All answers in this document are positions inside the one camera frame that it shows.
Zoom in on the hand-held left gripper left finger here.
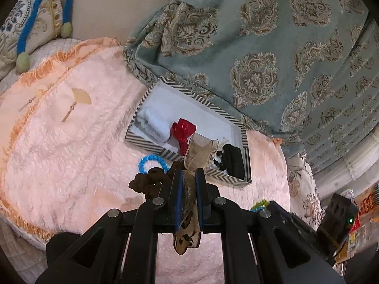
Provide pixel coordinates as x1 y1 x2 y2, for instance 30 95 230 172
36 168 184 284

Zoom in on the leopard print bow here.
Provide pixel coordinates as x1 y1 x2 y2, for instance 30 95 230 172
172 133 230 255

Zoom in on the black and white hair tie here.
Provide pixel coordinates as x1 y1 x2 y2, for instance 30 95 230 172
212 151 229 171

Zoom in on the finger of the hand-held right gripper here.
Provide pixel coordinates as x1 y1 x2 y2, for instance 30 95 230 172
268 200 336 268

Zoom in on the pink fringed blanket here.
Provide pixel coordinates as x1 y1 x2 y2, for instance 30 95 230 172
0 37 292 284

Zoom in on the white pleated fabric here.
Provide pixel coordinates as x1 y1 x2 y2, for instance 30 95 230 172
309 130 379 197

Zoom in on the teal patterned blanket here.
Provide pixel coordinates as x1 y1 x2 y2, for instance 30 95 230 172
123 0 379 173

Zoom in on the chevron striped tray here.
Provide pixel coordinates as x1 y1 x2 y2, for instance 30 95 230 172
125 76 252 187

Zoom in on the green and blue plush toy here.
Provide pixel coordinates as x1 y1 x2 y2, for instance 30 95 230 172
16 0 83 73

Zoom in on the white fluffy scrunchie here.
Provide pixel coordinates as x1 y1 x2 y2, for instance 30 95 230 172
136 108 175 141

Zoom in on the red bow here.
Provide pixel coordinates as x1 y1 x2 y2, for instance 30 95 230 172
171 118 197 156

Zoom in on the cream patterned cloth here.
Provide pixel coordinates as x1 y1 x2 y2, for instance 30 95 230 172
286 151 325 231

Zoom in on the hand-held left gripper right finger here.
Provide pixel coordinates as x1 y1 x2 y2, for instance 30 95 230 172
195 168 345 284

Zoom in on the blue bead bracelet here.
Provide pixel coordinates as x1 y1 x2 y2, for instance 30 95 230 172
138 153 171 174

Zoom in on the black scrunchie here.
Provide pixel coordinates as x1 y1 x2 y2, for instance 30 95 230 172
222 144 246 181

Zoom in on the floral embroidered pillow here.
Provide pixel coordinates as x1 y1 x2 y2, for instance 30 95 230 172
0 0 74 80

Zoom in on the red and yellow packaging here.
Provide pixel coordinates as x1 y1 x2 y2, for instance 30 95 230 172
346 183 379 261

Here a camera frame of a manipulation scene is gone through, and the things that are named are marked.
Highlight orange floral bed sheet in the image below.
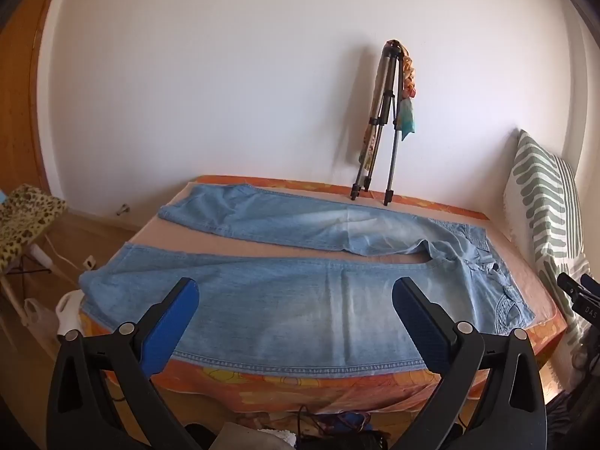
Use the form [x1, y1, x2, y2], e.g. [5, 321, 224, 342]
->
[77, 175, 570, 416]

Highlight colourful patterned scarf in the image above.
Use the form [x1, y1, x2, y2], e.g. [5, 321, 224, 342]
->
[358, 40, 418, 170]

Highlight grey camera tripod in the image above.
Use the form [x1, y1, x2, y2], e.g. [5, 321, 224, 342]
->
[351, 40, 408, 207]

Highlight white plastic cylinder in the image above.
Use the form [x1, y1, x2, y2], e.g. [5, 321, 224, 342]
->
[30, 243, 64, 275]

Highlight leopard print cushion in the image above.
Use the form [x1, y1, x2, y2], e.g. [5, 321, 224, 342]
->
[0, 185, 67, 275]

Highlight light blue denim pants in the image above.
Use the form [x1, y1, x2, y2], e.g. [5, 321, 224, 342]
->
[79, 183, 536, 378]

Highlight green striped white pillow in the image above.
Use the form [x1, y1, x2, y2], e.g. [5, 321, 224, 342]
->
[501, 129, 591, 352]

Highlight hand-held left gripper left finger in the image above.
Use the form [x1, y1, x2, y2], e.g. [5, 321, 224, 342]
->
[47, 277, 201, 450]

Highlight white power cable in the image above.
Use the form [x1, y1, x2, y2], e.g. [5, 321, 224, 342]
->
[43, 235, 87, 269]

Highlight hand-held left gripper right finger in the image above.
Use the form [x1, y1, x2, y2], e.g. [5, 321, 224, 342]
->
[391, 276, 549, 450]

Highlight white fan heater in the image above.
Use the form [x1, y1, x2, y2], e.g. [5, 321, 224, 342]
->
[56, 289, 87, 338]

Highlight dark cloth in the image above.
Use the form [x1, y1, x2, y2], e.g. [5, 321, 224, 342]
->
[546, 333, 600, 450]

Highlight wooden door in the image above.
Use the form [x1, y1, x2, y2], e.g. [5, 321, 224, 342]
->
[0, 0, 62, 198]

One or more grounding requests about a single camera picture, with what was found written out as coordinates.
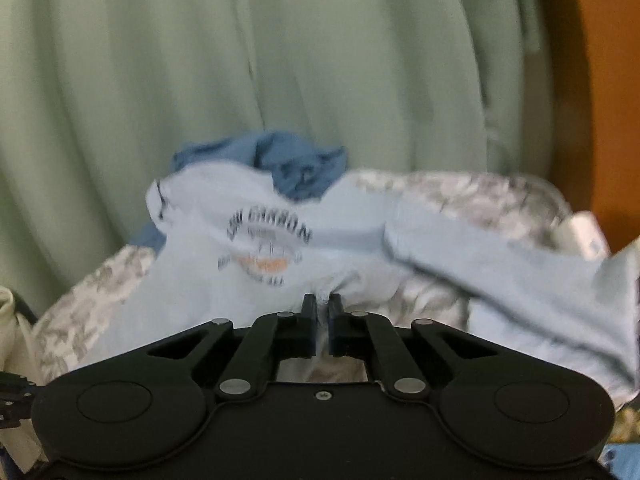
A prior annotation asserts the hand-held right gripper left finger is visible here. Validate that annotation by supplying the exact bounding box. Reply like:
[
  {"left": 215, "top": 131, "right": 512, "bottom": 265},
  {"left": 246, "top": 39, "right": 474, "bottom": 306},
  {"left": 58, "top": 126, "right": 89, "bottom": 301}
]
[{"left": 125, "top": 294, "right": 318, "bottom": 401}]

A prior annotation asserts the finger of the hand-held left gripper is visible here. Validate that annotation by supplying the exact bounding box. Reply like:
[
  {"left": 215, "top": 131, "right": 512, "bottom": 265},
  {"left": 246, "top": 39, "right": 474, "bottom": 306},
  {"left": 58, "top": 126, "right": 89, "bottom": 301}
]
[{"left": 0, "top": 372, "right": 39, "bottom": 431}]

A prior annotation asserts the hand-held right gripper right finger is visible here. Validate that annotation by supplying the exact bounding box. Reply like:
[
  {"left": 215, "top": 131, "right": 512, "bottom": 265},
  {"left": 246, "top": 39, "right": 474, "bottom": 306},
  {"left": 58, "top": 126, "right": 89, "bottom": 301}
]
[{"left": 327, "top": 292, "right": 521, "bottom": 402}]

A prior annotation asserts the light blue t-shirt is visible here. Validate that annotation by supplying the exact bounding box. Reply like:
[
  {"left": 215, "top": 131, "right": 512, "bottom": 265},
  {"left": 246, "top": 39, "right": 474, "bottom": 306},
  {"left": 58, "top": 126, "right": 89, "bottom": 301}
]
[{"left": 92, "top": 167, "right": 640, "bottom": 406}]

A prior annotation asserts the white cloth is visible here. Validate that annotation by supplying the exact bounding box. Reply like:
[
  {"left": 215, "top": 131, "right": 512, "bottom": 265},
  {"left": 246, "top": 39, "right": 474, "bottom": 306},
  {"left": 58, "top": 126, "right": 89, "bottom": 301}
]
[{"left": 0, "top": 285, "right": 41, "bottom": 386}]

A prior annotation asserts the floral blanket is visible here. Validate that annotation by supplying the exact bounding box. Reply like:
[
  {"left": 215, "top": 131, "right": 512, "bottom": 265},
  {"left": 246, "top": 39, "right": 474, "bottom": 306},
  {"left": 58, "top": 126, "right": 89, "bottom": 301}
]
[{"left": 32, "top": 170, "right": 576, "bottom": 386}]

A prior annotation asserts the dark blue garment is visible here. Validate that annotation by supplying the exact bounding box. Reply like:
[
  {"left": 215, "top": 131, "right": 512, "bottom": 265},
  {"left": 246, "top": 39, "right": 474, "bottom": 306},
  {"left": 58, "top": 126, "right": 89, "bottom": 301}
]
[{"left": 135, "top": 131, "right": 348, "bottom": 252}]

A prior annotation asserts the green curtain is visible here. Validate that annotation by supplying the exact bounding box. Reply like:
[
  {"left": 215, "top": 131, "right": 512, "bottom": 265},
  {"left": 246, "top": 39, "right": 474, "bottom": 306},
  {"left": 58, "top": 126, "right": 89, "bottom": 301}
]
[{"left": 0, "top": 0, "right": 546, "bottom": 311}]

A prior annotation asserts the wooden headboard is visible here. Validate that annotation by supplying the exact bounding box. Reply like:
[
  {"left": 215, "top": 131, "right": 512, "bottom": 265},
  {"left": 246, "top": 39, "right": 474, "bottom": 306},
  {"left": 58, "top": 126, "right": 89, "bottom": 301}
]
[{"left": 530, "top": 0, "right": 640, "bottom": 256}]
=======
[Task requirements]
One number answers this exercise: the count of lines above in which the word "blanket" appears.

[Task output]
3